We conducted several post-hoc analyses in order further elucidate the findings. First, we considered outcome measures including drinks per drinking day and number of negative consequences. None of the condition analyses of the secondary outcome measures were significant (all ps > .40 and none were in the expected direction). Next we examined whether there might be a problem severity by treatment condition interaction such that MI was more effective for those with higher severity. This interaction was not significant (p > .6). Follow-up analysis indicated that participants in MI and SOMI continued to significantly reduce their drinking from end treatment (M = 21.3, SD = 13.7) to posttreatment (M = 16.2, SD = 11.9), but there were no significant differences in posttreatment drinking across MI (M = 16.9, SD = 13.9) or SOMI (M = 15.2, SD = 9.2).

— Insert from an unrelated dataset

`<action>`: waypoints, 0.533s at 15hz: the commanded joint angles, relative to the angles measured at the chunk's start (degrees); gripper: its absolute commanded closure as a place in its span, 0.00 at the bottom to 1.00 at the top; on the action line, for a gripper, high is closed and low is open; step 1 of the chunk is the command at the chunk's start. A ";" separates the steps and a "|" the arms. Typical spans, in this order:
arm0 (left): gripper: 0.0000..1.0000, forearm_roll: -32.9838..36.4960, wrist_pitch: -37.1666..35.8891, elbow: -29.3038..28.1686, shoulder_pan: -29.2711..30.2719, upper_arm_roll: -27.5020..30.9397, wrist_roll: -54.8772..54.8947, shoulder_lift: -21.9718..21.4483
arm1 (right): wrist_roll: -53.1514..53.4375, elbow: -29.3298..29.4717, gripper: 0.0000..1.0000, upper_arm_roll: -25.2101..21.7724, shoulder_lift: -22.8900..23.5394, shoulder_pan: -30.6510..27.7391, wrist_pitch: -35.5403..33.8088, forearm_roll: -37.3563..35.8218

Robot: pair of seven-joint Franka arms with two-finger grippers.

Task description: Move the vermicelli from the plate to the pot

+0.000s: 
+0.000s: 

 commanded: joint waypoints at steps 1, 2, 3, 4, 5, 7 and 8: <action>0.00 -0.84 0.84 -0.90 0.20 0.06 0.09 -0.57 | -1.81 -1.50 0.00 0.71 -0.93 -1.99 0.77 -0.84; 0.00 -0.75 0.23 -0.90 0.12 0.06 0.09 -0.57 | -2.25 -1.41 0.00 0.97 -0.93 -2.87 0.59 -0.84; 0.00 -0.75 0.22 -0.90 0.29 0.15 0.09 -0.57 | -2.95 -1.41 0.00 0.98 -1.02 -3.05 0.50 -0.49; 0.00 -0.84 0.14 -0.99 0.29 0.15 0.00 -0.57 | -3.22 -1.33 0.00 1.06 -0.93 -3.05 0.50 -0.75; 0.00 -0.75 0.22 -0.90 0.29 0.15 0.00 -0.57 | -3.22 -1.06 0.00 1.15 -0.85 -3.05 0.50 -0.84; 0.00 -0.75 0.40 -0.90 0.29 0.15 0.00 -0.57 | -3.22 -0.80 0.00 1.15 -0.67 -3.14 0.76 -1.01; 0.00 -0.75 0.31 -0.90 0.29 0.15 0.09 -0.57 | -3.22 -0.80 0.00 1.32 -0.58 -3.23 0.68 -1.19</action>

Post-hoc Analyses of Condition Differences on Early Drinking Outcomes
While hypotheses were not supported at end or post-treatment, regression analyses indicated condition differences were in the expected direction during the two weeks following randomization, although differences were not statistically significant (p > .5). For example, during the first week after randomization, participants in the MI condition reduced their drinking (M=2.6, SD=10.9), while participants in SOMI and SC showed no change. While participants across conditions significantly reduced their drinking in the two weeks after randomization, participants in the MI condition reduced drinking more than those in SOMI and SC. We computed effect sizes for the difference in reduction of drinking across conditions for early change and found d=.27 for MI relative to SOMI and d=.41 for MI relative to SC.
Formal Mediation Analysis
presents mediation analysis results for Session 1 and 2. As noted above, condition did not significantly predict outcome for the week following session 1, but the observed condition effect was in the predicted direction (Step 1). MI relative to SOMI predicted significantly greater change talk (Step 2). Greater change talk predicted reduced drinking at a trend level (p < .06) (Step 3). There was a reduction in the unstandardized regression co-efficient (Step 4) for condition from Step 1 (B = 1.59) to Step 3 (B = −0.98) indicating that change talk mediates the relationship between condition differences and outcome in session 1. Results for session 2 indicate change talk was significantly greater in MI relative to SOMI (Step 2). However, change talk did not significantly predict week 2 outcome (p > .3). Thus, Step 3 was not supported.